● Exercise: With the records below as input, work out how many lines include the word "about". Give only the number.

(Records from a dataset)
Segment Open
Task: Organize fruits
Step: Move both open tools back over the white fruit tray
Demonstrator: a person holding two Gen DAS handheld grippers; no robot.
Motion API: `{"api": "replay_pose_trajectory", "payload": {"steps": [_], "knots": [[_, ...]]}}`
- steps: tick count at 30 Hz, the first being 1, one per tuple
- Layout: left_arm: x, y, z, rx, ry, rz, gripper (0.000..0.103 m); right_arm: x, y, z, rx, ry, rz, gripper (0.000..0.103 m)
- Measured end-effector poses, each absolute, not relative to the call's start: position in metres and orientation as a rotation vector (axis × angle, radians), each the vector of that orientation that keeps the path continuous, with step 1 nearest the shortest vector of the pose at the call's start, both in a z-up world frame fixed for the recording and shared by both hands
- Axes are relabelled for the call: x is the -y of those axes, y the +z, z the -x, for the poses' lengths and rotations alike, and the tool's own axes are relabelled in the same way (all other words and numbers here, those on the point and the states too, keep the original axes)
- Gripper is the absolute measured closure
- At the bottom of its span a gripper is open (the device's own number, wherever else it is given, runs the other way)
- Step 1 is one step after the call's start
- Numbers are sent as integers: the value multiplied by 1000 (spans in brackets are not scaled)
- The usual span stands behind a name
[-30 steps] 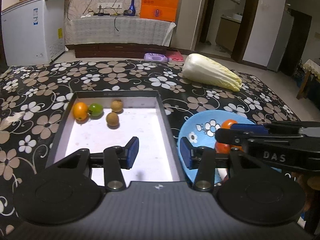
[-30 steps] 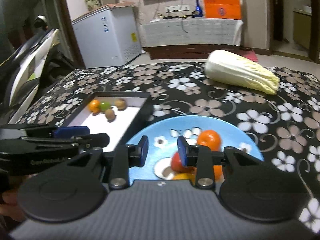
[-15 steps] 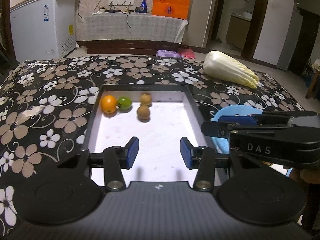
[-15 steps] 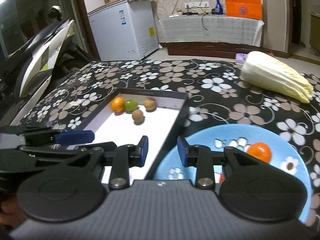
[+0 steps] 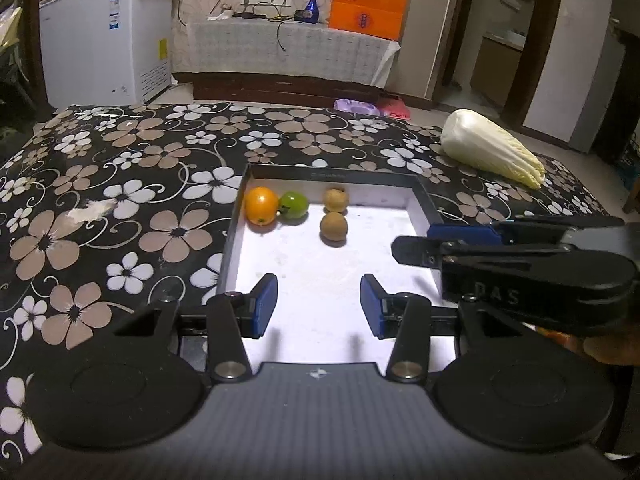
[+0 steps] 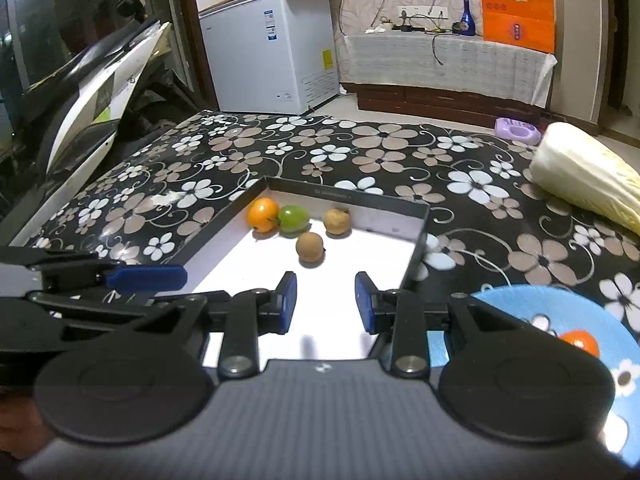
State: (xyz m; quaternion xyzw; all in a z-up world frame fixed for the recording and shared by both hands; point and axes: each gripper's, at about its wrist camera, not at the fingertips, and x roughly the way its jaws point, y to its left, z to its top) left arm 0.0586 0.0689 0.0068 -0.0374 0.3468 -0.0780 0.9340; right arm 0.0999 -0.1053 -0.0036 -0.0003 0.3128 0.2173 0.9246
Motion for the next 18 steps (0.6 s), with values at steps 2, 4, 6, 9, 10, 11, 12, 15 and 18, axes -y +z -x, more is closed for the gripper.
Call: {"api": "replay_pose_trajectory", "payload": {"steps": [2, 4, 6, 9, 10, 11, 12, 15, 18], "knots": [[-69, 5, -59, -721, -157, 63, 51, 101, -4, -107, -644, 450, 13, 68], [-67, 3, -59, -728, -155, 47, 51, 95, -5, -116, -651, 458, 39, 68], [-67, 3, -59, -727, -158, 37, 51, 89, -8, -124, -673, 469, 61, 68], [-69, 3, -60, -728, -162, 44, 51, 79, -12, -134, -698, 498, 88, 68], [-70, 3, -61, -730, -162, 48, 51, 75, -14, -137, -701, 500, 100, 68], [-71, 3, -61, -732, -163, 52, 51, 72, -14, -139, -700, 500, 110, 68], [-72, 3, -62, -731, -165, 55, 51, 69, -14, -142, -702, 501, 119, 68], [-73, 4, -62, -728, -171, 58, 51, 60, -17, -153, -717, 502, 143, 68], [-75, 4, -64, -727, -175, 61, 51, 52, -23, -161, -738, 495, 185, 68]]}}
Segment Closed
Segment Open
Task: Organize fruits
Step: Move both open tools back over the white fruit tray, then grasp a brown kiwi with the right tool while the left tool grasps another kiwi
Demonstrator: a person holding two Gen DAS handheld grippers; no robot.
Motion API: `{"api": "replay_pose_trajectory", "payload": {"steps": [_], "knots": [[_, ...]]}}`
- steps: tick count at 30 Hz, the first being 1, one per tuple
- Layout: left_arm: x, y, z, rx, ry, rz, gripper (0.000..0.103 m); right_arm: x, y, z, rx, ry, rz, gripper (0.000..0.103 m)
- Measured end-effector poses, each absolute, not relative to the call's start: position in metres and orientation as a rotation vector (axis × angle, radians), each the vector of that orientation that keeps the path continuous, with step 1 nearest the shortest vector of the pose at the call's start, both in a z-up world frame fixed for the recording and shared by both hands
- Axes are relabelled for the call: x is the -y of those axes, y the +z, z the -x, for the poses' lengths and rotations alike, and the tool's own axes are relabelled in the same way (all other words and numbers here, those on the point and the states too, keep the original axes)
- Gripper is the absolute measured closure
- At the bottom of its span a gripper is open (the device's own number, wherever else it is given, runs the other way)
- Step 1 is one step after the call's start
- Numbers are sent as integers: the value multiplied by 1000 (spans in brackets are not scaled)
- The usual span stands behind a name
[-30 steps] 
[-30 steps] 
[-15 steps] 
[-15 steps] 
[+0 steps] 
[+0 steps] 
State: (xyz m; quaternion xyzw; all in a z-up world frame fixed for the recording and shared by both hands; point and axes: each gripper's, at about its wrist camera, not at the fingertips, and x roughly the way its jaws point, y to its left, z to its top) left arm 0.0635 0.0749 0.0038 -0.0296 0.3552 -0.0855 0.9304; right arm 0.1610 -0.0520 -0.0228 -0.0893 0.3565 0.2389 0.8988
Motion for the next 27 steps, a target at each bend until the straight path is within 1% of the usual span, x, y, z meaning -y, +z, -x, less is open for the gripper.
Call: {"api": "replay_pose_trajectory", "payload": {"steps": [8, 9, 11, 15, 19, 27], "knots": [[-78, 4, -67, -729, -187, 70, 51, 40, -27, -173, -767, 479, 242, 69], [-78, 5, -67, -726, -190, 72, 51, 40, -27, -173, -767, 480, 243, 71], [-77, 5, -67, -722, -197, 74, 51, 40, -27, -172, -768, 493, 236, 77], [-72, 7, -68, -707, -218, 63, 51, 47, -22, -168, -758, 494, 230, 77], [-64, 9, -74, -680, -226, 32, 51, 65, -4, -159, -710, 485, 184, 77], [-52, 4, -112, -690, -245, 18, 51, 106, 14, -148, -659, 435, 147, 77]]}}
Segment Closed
● Exercise solution: 2